Collected data
******

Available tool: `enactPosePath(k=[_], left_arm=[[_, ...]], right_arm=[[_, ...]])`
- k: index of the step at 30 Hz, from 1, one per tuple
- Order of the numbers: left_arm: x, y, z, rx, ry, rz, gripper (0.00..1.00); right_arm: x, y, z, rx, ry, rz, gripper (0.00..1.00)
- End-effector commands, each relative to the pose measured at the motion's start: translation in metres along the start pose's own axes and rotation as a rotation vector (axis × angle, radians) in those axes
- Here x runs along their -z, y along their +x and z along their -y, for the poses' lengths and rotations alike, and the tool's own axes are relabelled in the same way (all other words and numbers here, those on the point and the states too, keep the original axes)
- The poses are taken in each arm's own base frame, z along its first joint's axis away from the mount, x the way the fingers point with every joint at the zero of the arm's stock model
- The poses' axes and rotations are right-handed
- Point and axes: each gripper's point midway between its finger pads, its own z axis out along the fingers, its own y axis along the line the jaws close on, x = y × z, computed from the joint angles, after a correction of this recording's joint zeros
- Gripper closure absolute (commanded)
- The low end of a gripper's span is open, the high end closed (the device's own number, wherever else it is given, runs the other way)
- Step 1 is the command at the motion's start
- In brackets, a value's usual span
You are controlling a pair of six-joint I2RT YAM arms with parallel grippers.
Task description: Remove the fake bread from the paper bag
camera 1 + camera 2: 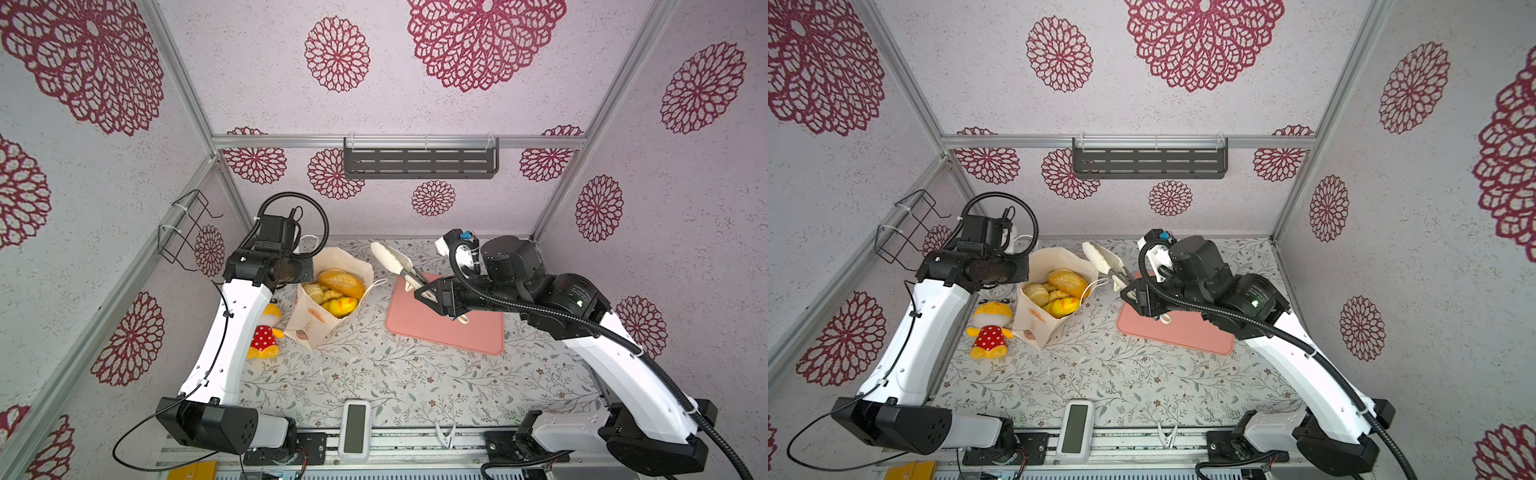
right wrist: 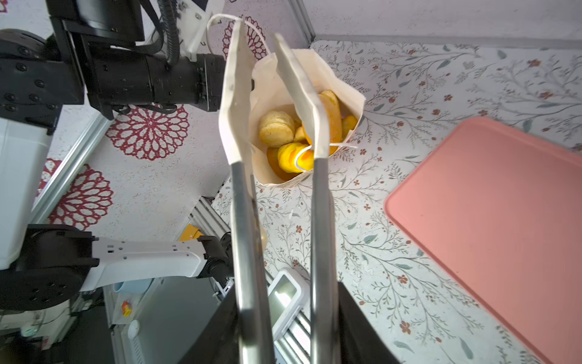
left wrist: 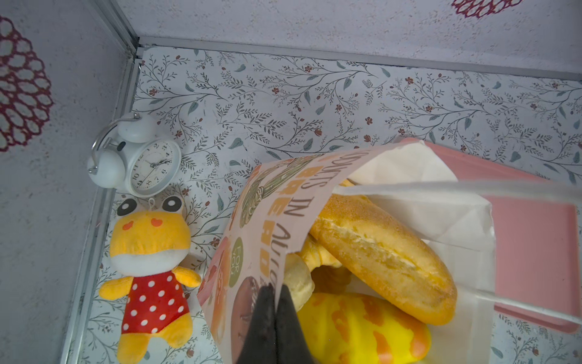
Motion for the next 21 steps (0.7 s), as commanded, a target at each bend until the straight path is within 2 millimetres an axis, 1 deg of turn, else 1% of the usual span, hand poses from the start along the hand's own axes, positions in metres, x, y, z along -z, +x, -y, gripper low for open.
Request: enactPosePath(k=[1, 4, 8, 10, 12, 14, 18, 21], left_arm=[[0.006, -0.015, 0.01, -0.037, 0.046, 0.053, 1.0], [0.003, -0.01, 0.022, -0.064, 0.071, 0.045, 1.0], [0.006, -0.001, 0.045, -0.103, 0.138, 0.059, 1.0], [0.006, 0.003, 0.055, -0.117, 0.16, 0.068, 1.0], [0.004, 0.005, 0.058, -0.116, 0.167, 0.069, 1.0], [-0.001, 0.007, 0.054, -0.119, 0.138, 0.06, 1.0], [-0.005, 0.001, 0.033, -0.144, 0.03, 0.068, 1.0], [-0.01, -0.009, 0.007, -0.132, -0.046, 0.082, 1.0]], right_arm=[[0.011, 0.01, 0.023, 0.138, 0.138, -0.063, 0.56], [0.008, 0.025, 0.032, 0.173, 0.17, -0.144, 0.56], [0.002, 0.04, 0.037, 0.19, 0.172, -0.205, 0.56], [0.001, 0.044, 0.038, 0.195, 0.171, -0.216, 0.56], [0.003, 0.045, 0.039, 0.197, 0.174, -0.214, 0.56], [0.004, 0.045, 0.039, 0.195, 0.175, -0.211, 0.57], [0.01, 0.043, 0.038, 0.192, 0.171, -0.189, 0.56], [0.01, 0.044, 0.038, 0.19, 0.17, -0.192, 0.57]])
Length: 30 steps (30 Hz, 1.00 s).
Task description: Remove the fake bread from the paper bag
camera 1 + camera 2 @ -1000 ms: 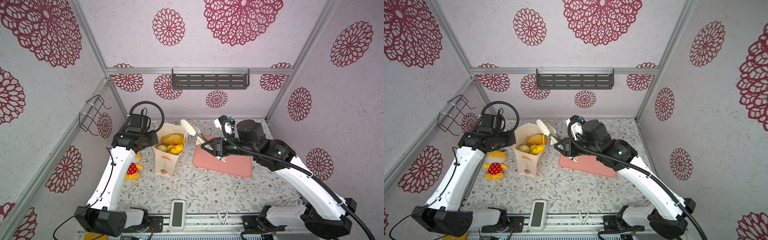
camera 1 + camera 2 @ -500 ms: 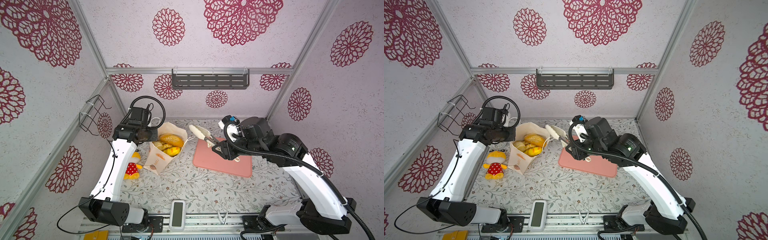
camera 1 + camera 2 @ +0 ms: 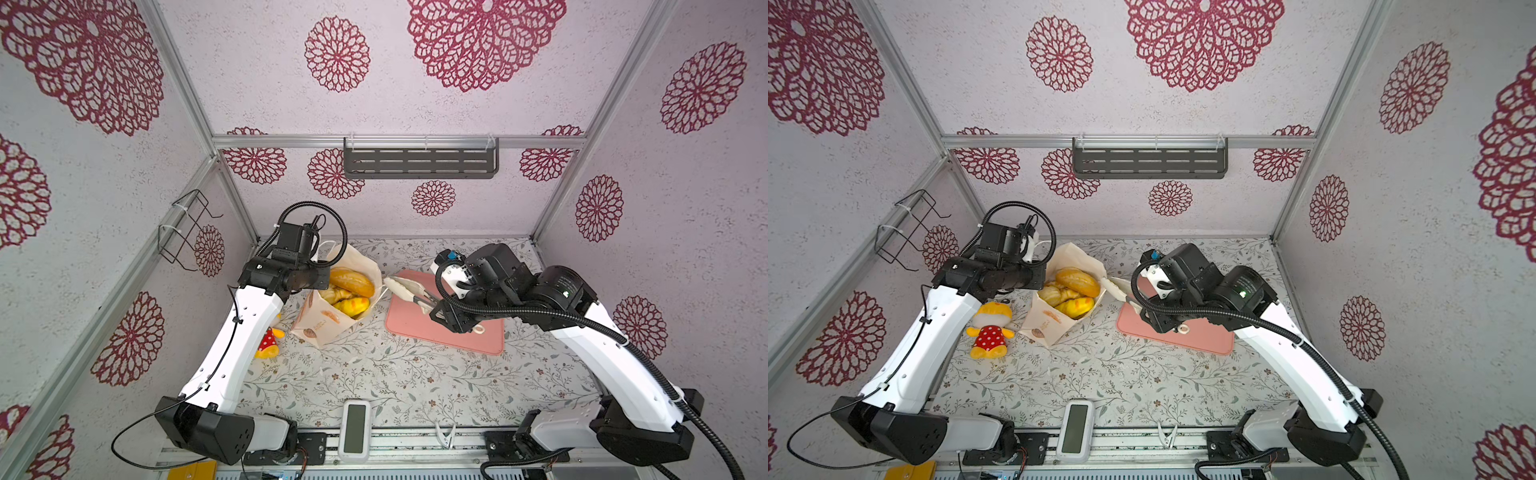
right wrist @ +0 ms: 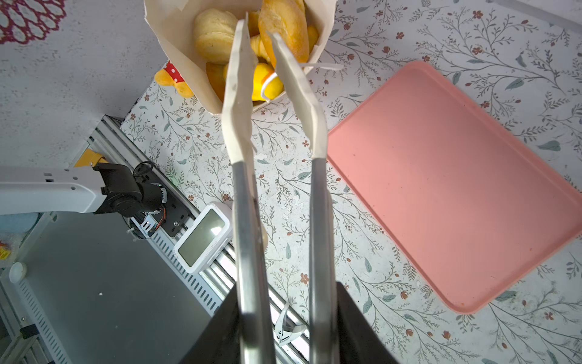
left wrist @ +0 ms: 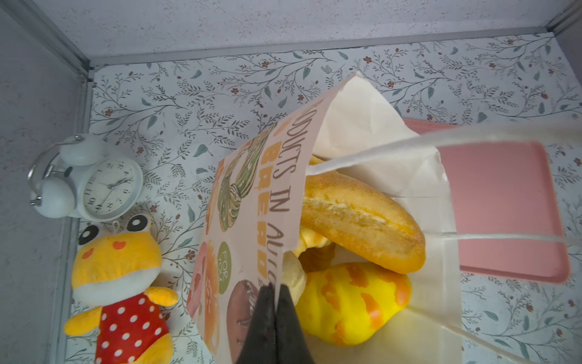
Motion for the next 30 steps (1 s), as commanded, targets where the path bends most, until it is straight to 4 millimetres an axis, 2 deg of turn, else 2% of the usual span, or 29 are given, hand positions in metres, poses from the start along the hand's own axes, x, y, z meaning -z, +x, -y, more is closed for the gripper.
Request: enactPosePath(k=[1, 4, 6, 11, 15, 18, 23, 30], left_arm=[[-0.003, -0.02, -0.037, -0.006, -0.121, 0.056, 1.0], [0.0, -0.033, -0.063, -0.028, -0.212, 0.098, 1.0], [0.006, -0.048, -0.07, -0.055, -0.248, 0.147, 1.0], [0.034, -0.095, -0.069, -0.118, -0.261, 0.309, 1.0], [0.048, -0.115, -0.064, -0.15, -0.266, 0.357, 1.0], [0.041, -0.108, -0.043, -0.167, -0.199, 0.345, 1.0], [0.019, -0.072, 0.0, -0.231, -0.122, 0.293, 1.0], [0.001, -0.036, 0.027, -0.189, -0.043, 0.259, 1.0]], right_arm=[[0.018, -0.006, -0.001, 0.021, -0.001, 0.07, 0.57], [0.017, -0.006, -0.002, 0.019, -0.009, 0.077, 0.57], [0.014, -0.005, -0.001, 0.017, -0.005, 0.065, 0.57], [0.014, -0.007, 0.0, 0.021, -0.001, 0.076, 0.57], [0.014, -0.008, 0.001, 0.017, 0.003, 0.084, 0.57], [0.013, -0.007, 0.001, 0.012, 0.006, 0.078, 0.57], [0.005, -0.004, 0.0, 0.002, -0.003, 0.065, 0.57], [-0.009, -0.005, -0.005, -0.004, -0.031, 0.032, 0.57]])
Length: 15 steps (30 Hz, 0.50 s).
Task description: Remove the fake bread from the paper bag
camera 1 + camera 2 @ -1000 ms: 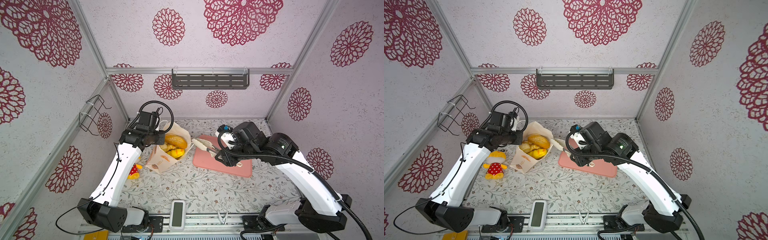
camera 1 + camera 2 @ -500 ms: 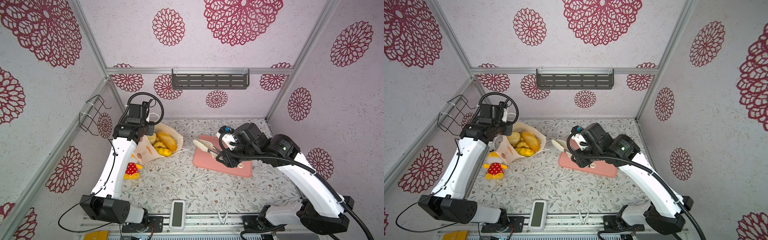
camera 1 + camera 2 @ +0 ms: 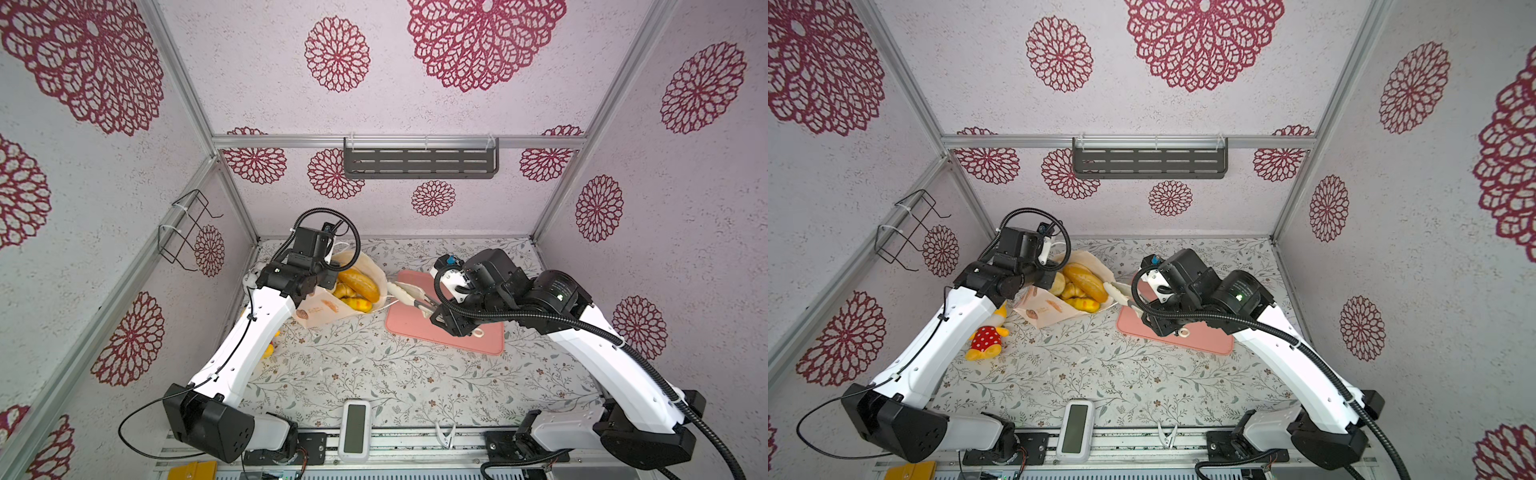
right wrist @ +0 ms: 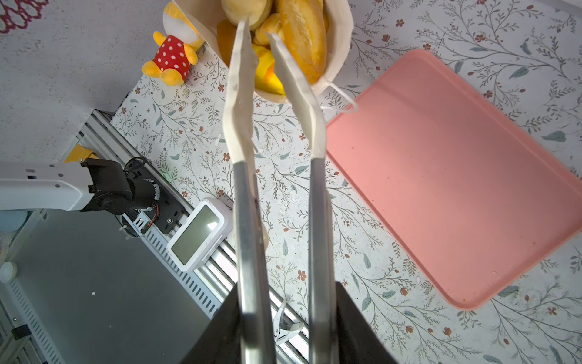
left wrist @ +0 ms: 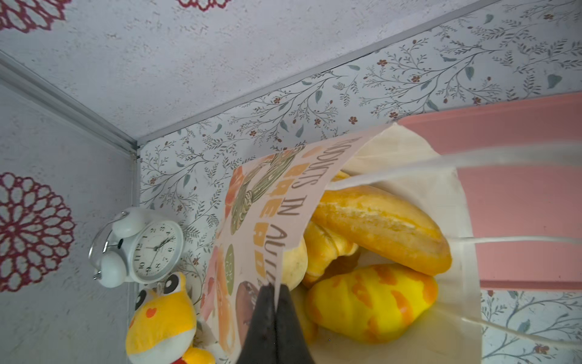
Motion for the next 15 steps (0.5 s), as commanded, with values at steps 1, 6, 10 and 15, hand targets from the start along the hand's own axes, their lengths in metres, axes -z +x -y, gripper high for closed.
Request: enactPosePath(k=[1, 6, 10, 15], left_arm=[[0.019, -0.021, 0.003, 0.08, 0.015, 0.129, 1.0], [0.018, -0.006, 0.022, 0.088, 0.052, 0.111, 1.0], [0.016, 0.004, 0.028, 0.099, 0.064, 0.098, 1.0], [0.02, 0.006, 0.028, 0.103, 0.067, 0.102, 1.0]], right_arm=[[0.002, -0.012, -0.009, 0.001, -0.035, 0.041, 0.57], [-0.02, 0.003, -0.005, 0.024, -0.019, -0.072, 0.5], [-0.038, 0.008, -0.002, 0.044, -0.004, -0.135, 0.46], [-0.06, 0.008, -0.002, 0.065, -0.012, -0.177, 0.39]])
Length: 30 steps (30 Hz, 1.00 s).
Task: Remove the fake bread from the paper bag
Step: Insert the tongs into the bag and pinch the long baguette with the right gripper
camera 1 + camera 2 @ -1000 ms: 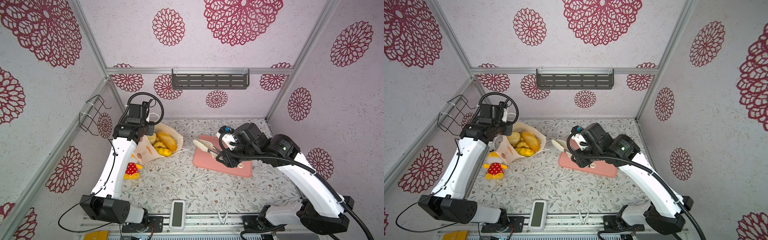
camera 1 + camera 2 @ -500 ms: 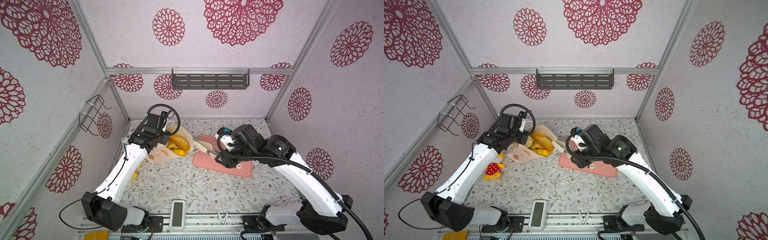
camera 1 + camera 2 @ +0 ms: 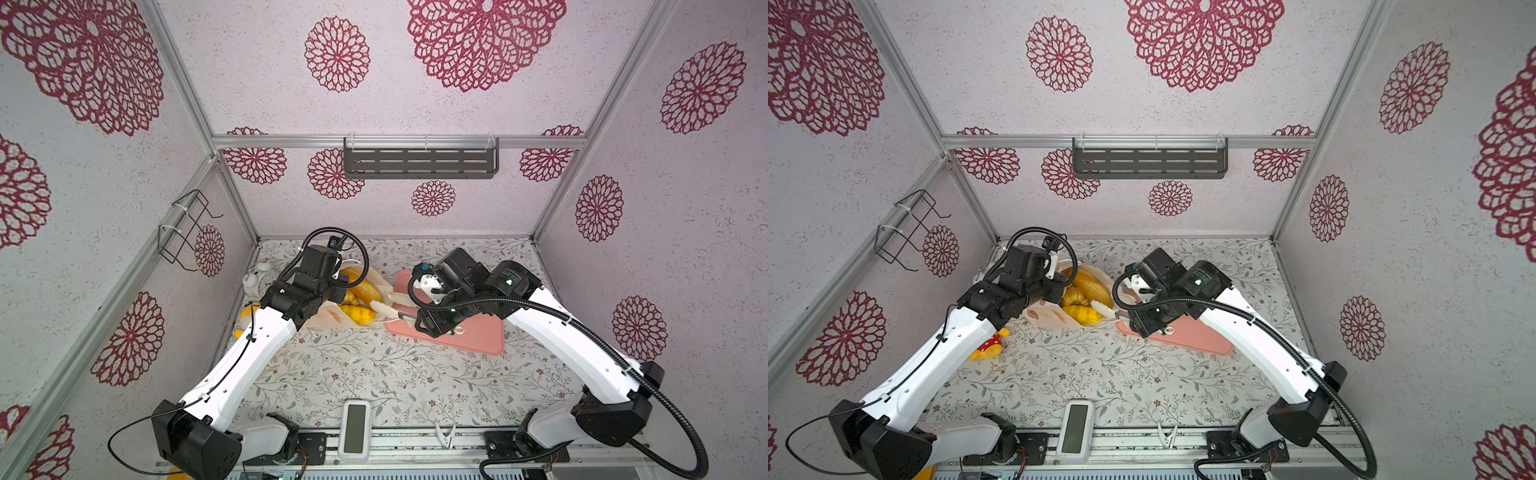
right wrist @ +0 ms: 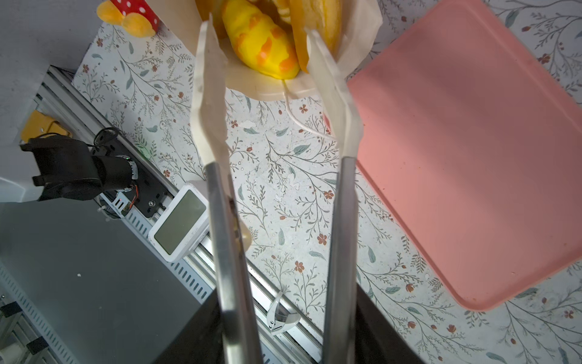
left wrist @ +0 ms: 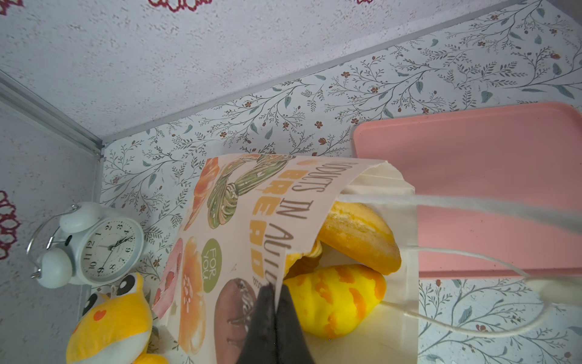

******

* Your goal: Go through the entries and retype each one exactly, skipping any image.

* Answer for the task:
Available tool: `enactPosePath(k=[_], left_arm=[[_, ...]], right_arm=[[_, ...]])`
- k: index of the step at 30 Hz, from 1, one per tuple
- Order of the numbers: left_arm: x, y, z, rx, ry, rz, gripper (0.00..1.00); right_arm: x, y, z, rx, ry, rz, gripper (0.00..1.00)
- End-effector commands, each relative to the pose measured at the motion's start: translation in metres along the start pose's own axes and rotation as a rotation vector (axis × angle, radians) in those axes
- Here x runs along their -z, y along their +x and z along their -y, for the poses' lengths and rotations alike, and the tool's own axes are relabelled in the same way (all other words and numbers here, those on the point and the states too, keep the original axes)
- The poses are taken in each arm's own base frame, z along its first joint's axis away from the mount, x the way the fingers point with every joint at the zero of the arm's stock model
- The poses' axes and rotations are right-handed
- Point and axes: each gripper's point midway between its finger pads, its own z axis out along the fingers, its own y axis along the line the jaws close on, x = y × z, computed from the joint angles, after a correction of this recording's joint zeros
- Gripper closure absolute (commanded)
- The low end of a gripper's span is open, the high end closed (the device's own number, wherever else it is given, runs the other way)
- Step 1 is the command at the motion's start
- In brackets, a value's usual span
You are controlling a pair of six-joint I2RT YAM arms with parallel grippers.
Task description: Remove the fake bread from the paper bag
camera 1 + camera 2: 
right wrist: 
left wrist: 
Motion for the next 21 steps (0.7 s), as commanded, a target at each bend until the straight path is within 2 millimetres an axis, 1 deg of turn, else 1% of the usual span, hand poses from the start along the hand's own axes, positions in metres, x, y, z along -z, +x, -y, gripper low for open.
Request: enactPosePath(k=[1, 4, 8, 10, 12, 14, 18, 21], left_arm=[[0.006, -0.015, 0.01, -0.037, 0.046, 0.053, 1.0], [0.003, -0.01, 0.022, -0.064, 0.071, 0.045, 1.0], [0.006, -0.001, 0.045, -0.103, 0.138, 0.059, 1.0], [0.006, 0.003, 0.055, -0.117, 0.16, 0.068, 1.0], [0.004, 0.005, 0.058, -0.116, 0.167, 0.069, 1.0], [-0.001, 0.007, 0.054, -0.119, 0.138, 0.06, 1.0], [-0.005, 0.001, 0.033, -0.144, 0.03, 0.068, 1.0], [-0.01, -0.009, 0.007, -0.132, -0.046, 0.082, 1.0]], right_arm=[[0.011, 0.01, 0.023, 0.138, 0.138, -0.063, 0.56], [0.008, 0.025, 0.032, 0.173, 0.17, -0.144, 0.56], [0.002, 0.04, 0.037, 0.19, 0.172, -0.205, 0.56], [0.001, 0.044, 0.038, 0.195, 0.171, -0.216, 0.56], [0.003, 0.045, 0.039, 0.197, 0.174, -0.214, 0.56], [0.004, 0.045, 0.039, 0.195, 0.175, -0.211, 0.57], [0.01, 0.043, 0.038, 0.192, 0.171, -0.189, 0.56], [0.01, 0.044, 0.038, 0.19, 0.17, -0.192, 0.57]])
Length: 30 steps (30 Hz, 1.00 s).
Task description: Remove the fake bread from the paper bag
camera 1 + camera 2 @ -1000 ms: 
camera 1 + camera 2 @ -500 ms: 
camera 1 + camera 2 @ +0 ms: 
right wrist @ +0 ms: 
left wrist @ +0 ms: 
Motion for the next 30 steps (1 s), as commanded, targets where the path bends most, until it is straight to 4 millimetres an axis, 2 deg of turn, else 2% of the usual span, or 29 are given, hand positions in metres, poses from the start along the hand's own axes, x, y, z meaning -z, +x, -y, more is closed for the gripper.
Request: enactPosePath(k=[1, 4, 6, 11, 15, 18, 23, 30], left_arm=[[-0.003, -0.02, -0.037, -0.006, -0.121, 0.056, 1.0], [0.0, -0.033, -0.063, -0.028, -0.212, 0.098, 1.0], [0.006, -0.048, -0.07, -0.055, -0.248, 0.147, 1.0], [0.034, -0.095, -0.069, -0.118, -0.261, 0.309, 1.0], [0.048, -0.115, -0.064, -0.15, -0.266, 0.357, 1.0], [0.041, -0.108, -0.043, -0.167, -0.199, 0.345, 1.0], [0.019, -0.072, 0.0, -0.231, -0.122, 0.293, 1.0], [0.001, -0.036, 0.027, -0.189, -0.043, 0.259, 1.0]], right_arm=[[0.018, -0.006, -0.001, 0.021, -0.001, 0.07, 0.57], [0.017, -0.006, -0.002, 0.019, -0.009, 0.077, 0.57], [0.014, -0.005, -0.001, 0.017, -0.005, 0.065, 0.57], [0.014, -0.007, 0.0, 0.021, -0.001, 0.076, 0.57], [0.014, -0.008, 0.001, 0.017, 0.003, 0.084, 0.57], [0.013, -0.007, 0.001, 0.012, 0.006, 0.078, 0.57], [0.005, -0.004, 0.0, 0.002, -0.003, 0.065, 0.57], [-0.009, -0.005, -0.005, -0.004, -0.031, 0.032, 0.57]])
Length: 15 steps (30 Hz, 0.50 s).
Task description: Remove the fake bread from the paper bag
camera 1 + camera 2 @ -1000 ms: 
camera 1 + camera 2 @ -500 ms: 
camera 1 + camera 2 @ +0 ms: 
right wrist @ +0 ms: 
left wrist @ +0 ms: 
Motion for the next 15 steps (0.5 s), as commanded, with values at steps 1, 6, 10 and 15, hand targets from the start along the hand's own axes, their lengths in metres, axes -z +x -y, gripper high for closed.
Request: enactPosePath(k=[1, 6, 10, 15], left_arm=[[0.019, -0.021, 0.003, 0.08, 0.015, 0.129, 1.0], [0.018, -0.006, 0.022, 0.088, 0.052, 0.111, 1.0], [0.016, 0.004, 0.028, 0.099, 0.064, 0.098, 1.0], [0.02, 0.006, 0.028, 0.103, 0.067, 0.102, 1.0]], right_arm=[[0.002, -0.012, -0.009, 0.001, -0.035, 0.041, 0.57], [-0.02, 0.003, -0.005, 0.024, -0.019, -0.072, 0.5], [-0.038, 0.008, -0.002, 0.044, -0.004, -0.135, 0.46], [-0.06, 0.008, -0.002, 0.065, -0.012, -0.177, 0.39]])
Length: 30 steps (30 Hz, 1.00 s).
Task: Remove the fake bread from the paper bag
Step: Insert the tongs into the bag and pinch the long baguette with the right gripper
camera 1 + camera 2 @ -1000 ms: 
camera 1 + camera 2 @ -500 ms: 
camera 1 + camera 2 @ +0 ms: 
right wrist @ +0 ms: 
left wrist @ +0 ms: 

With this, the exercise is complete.